A protein-protein interaction network for humans was constructed using the information from the STRING database.²¹ Only interactions with high confidence scores of more than 900 were collected and combined to yield a network of 10 573 proteins and 203 319 interactions. This network follows the scale-free network with the exponent value of the fitted power-law distribution of 1.5521 (see Figure 2) and has the basic network properties shown in Table 1. Notice that this network is quite dense with hubs (high-average degree nodes of 22.7426) and low clusters (low-average clustering coefficient of 0.2673). This indicates the robustness of the network with perturbation and that the communication in local networks depends on neighboring nodes rather than on the connections among neighbors. Thus, inferring information from the neighboring nodes is of great value. Moreover, finding such a dominated neighboring node would be important, as we did in this study using an RkNN search.

Figure 2.

Degree distribution of our protein-protein interaction network is scale free.

Table 1.

Network properties of the constructed protein-protein interaction network.

No. of nodes	No. of interactions	Average of clustering coefficient	Average of degree	Average of closeness centrality	Average of betweenness
17 880	203 319	0.2673	22.7426	5.62E–09	7989.8160

The RkNN finds a set of proteins influenced by a protein of interest (see “Materials and methods”). Associated diseases of these influenced proteins were sought using an enrichment test with the Fisher exact test. If the influenced proteins were enriched with P < .01 on a set of disease-related proteins, that disease should also be related to the query protein. A set of influenced proteins of a query protein was tested for all sets of proteins of 299 diseases. Finally, only the diseases for which the related proteins were enriched by the influenced proteins were selected to be related to the query protein. The RkNN search was performed with different values of parameter k ranging from k = 1 to k = 30. For each parameter k, each protein in the network was used as a query protein and the list of predicted associations was produced. To find an optimal parameter k, the precision of our predictions was calculated (see “Materials and methods”) using known disease proteins from the gold standard. We found that when k = 1, the RkNN method yielded the best precision of 0.36. The precision gradually declined when the value of k increased. With this optimal parameter k, we obtained 1502 candidate pairs of which 546 pairs were found in the gold standard.

Interestingly, the optimal k parameter equals 1 (k = 1) with the RkNN search. This result occurs due to the special characteristics of the searching method. With k = 1, it is possible to find more than one influenced protein. In contrast, the standard kNN always gives a single protein when selecting a parameter k = 1. Therefore, choosing parameter k = 1 in an RkNN search could obtain proteins that are exactly related to the query protein. The other issue concerns the precision of our method. We found that the number of known protein-disease pairs is very small. With our gold standard, we have 29 775 protein-disease pairs. Considering overall 299 diseases and a total number of 10 573 proteins in our network, we have all possible 3 161 327 protein-disease pairs. That means, if we randomly detect 100 protein-disease pairs, there will be approximately one (100 × 29 775/3 131 552) protein-disease pair that might be the true protein-disease relationship. This indicated that random selection yields a precision of only 0.0095 or 1%.
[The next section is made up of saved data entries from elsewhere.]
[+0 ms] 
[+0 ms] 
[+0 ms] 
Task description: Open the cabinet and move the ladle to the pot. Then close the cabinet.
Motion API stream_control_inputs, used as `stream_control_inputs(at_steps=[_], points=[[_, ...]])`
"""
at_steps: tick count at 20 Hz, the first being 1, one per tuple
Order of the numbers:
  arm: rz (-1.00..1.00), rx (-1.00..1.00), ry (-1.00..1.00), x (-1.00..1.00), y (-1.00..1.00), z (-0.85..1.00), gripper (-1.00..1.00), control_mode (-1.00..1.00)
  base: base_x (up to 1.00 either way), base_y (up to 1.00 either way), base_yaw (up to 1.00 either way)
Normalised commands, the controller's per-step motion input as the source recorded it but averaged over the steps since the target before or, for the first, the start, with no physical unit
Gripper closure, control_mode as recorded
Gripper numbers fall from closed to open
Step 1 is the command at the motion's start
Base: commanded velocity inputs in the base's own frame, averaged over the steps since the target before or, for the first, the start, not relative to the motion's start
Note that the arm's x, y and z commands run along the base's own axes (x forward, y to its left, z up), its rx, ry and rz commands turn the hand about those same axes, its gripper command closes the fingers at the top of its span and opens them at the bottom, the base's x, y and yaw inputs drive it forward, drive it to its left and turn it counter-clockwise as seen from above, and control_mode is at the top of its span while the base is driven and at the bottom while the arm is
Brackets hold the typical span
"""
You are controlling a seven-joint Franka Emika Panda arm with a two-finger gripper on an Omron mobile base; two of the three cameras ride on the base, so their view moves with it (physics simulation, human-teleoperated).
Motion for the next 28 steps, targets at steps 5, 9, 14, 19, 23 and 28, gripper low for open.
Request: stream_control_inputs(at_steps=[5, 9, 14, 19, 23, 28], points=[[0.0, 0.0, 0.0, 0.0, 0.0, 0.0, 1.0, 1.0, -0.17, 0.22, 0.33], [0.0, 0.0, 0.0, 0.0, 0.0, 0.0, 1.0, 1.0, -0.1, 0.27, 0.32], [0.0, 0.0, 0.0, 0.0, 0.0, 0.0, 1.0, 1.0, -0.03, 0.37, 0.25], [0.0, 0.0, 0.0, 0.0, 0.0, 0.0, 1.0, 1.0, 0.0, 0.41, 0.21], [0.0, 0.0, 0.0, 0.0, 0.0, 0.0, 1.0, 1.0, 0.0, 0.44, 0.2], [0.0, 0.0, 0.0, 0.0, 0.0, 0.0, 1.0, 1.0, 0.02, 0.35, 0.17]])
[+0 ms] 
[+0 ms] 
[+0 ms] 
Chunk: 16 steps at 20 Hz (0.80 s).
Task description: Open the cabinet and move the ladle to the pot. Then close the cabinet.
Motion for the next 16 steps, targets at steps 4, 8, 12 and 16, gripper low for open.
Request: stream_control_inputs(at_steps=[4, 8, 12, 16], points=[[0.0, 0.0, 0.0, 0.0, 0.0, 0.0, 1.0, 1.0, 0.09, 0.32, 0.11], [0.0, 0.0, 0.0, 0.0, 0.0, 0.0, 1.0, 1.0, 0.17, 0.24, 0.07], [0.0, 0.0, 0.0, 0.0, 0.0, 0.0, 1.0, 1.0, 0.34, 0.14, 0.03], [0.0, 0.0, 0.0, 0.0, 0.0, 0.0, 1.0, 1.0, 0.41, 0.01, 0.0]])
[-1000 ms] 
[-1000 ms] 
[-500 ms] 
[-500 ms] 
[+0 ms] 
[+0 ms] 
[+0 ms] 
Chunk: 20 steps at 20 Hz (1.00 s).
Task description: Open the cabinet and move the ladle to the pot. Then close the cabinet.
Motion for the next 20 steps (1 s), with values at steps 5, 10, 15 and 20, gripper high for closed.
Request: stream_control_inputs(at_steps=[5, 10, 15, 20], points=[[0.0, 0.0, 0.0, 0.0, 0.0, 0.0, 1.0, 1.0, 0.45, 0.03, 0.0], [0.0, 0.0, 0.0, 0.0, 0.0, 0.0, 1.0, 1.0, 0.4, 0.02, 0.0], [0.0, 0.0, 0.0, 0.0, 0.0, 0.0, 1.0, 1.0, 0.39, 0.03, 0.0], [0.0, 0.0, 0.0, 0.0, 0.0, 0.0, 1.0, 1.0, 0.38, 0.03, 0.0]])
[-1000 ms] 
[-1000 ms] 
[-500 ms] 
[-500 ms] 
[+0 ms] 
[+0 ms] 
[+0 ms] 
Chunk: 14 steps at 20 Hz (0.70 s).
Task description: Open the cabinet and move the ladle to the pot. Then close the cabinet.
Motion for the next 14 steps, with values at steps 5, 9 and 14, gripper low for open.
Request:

Protein-disease association candidates

To find further supporting evidence for our predictions, we validated our results using a text-mining search. Each predicted pair of a disease protein and a disease name was queried on PubMed at the National Center for Biotechnology Information (NCBI) database (www.ncbi.nlm.nih.gov). The query keywords consisted of a protein symbol denoted according to the HUGO Gene Nomenclature Committee (www.genenames.org) and a disease name nomenclature from the MeSH database. Precision was calculated by counting the number of predictions that found at least one report in the NCBI database divided by the number of predictions. Interestingly, the RkNN search found literature support for 596 pairs from all 1502 candidate pairs (giving a precision of 596/1502 = 0.3968). Combining the results from our gold standard and the literature search, we found 316 predicted pairs in both the gold standard and the literature search (see Figure 3). However, 230 of 1502 predicted pairs were found in the gold standard but not found in the literature search. For the pairs found in the literature search but not in the gold standard, we obtained 280 predicted pairs, but 676 predicted pairs were not found in both the gold standard and the literature search. Table 2 shows the list of potential protein-disease association candidate pairs that were not found in the gold standard but had more than 30 reports in PubMed. The complete list of all candidate pairs can be found in Supplementary Table S1.

Figure 3.

Venn diagram of the number of protein-disease association pairs.

Table 2.

List of potential candidate pairs of proteins and disease with more than or equal to 30 publications found in the PubMed.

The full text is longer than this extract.